* Work instruction *
When you find the word "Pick" in a line of the entries, please copy the whole line.

Source material Block Start

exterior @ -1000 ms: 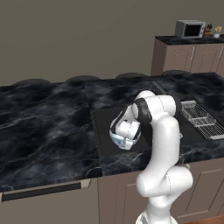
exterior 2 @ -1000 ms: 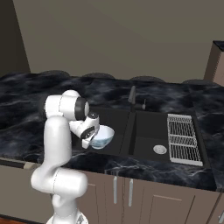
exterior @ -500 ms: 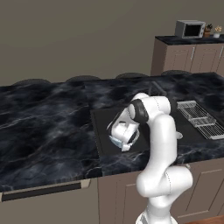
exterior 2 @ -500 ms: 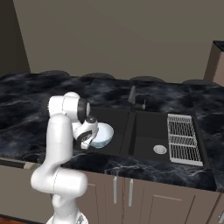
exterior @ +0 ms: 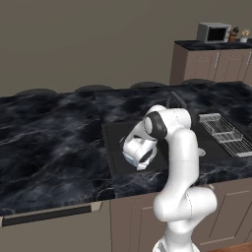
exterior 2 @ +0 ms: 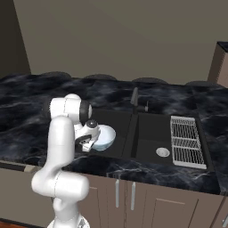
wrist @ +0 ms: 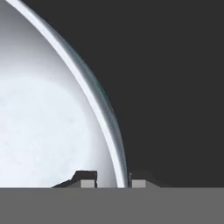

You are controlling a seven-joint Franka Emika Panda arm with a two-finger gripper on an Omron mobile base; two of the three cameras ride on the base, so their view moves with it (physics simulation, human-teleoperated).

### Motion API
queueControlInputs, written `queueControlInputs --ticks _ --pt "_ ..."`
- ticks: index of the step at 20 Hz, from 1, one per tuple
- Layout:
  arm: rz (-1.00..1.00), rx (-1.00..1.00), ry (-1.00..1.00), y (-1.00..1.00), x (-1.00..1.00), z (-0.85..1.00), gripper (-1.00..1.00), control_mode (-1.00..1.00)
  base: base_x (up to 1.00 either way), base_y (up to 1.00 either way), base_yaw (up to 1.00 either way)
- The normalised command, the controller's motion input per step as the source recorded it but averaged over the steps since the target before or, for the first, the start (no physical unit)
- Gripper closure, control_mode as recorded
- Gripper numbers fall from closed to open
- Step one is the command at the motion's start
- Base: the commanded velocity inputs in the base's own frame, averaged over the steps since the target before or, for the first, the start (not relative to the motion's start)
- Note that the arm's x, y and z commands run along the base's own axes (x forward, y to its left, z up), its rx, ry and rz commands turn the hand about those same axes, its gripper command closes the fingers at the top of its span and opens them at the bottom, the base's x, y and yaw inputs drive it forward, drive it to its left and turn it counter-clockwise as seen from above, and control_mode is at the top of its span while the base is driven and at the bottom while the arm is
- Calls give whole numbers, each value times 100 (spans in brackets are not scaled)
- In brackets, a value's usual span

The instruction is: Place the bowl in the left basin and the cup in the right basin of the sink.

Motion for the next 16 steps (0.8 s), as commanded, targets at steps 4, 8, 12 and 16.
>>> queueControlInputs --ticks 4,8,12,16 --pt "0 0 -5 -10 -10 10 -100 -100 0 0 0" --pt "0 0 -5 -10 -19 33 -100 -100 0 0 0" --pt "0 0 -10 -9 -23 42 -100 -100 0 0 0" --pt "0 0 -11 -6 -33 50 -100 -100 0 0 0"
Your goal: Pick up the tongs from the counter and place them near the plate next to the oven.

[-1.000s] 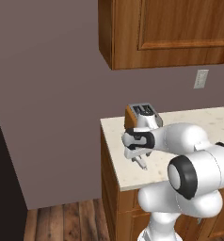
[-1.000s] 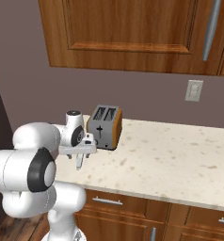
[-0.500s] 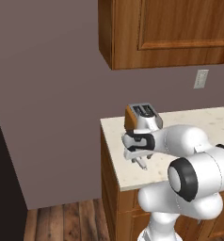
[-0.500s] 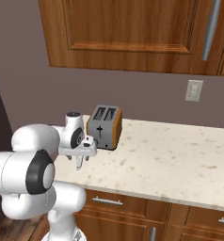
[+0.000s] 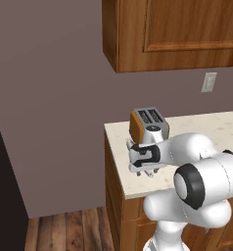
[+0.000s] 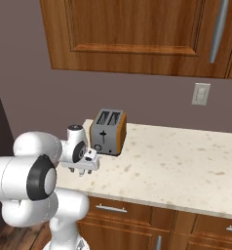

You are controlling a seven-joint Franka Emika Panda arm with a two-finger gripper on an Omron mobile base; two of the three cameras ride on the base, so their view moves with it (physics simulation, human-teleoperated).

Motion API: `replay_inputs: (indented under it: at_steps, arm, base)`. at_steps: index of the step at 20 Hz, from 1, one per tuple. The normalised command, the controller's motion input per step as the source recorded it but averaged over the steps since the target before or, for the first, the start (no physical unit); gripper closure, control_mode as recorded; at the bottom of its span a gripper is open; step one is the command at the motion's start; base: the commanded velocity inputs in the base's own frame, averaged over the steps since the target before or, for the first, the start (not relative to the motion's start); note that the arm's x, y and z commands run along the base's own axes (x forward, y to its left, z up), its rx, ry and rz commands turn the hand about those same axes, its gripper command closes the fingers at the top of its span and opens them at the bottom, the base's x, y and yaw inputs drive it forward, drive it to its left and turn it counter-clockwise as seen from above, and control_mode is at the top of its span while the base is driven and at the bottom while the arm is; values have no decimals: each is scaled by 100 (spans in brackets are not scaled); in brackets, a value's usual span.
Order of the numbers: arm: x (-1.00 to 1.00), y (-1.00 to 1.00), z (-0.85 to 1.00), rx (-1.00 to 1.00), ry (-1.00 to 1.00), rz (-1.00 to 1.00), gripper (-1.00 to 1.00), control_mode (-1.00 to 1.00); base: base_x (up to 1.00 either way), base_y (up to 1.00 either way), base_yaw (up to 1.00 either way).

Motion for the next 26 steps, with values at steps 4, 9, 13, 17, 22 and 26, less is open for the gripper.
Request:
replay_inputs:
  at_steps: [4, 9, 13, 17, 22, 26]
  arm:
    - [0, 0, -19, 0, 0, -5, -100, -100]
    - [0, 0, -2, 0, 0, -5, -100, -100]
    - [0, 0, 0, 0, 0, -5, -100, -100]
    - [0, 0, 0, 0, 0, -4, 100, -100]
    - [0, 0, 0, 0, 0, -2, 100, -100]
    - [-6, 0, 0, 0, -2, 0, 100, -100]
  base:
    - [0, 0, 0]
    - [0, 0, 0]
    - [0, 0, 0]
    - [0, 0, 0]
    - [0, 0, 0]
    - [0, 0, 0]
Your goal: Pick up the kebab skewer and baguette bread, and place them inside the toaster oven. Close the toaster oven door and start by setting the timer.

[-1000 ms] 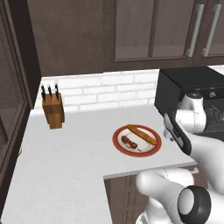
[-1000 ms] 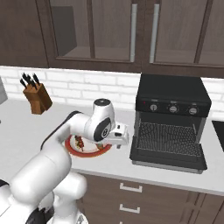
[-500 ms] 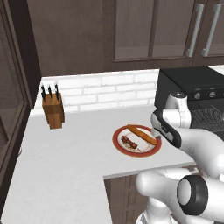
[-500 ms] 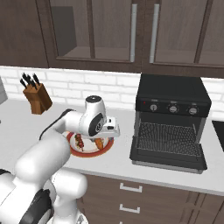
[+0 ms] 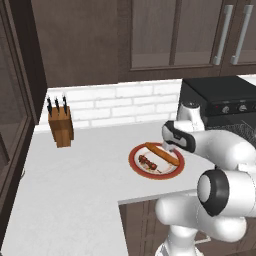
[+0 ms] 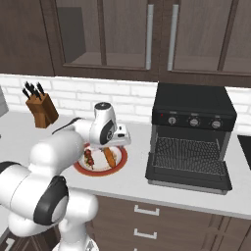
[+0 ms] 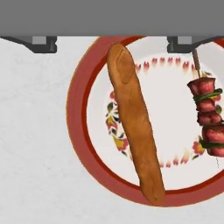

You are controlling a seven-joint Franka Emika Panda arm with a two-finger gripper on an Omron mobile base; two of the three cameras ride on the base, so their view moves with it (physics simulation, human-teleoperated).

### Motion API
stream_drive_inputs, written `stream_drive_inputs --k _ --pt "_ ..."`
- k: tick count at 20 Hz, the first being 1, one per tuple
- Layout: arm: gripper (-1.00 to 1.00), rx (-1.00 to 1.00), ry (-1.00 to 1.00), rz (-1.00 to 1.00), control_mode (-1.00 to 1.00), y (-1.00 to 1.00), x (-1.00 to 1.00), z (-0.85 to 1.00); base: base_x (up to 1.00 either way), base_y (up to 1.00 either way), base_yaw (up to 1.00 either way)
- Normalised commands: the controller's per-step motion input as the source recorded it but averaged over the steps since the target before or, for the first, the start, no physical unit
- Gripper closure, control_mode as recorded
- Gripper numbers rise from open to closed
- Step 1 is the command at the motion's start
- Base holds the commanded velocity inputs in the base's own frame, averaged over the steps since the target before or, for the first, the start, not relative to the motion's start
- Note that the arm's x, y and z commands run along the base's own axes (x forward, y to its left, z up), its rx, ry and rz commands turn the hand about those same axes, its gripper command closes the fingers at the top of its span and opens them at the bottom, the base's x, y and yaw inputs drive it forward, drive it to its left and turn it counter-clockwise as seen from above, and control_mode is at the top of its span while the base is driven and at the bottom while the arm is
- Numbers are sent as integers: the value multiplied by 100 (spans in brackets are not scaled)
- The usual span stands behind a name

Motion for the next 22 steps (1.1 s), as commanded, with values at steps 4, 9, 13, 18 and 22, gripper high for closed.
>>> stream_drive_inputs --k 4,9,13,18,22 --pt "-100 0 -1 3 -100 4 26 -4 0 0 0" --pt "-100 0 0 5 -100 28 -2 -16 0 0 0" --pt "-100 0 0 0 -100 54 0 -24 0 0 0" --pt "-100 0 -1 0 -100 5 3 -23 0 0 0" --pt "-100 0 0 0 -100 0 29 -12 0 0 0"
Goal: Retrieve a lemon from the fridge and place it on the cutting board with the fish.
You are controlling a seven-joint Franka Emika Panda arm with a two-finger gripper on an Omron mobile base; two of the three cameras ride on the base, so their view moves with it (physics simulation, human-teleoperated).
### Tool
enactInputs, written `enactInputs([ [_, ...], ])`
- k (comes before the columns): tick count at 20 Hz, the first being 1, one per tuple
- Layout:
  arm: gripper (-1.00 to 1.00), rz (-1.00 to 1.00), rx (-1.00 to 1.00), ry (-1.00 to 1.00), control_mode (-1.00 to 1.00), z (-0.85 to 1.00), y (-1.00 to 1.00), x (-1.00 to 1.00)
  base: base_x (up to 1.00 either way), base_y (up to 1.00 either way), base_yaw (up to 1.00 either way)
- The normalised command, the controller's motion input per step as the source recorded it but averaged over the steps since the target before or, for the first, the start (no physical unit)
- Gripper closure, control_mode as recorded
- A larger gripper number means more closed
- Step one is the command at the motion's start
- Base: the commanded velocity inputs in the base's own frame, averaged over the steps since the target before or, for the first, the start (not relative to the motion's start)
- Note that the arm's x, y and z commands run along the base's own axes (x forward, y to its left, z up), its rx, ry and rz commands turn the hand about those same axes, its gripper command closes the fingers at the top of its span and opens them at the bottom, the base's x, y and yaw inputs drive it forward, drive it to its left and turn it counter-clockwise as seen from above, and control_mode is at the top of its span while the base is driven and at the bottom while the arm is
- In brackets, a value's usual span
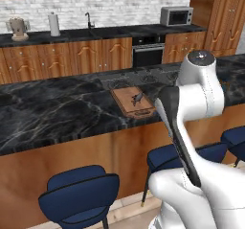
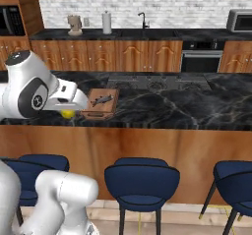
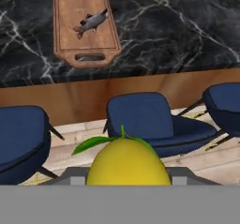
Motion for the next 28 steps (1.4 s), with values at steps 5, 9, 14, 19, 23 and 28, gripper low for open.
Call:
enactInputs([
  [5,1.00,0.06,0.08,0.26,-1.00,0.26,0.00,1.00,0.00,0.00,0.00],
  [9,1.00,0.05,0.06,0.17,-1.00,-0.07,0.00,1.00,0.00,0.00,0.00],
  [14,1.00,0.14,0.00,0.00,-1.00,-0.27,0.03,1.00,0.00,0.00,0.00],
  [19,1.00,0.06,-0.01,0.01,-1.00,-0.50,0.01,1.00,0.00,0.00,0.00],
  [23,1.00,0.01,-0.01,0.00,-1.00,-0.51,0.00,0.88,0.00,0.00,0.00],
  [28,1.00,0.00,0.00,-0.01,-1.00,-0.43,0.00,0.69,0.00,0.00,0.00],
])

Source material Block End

* Exercise result *
Your goal: Pick up the tongs from the counter and place them near the plate next to the oven.
Your goal: Pick up the kebab skewer and baguette bread, and place them inside the toaster oven. Close the toaster oven door and start by setting the timer.

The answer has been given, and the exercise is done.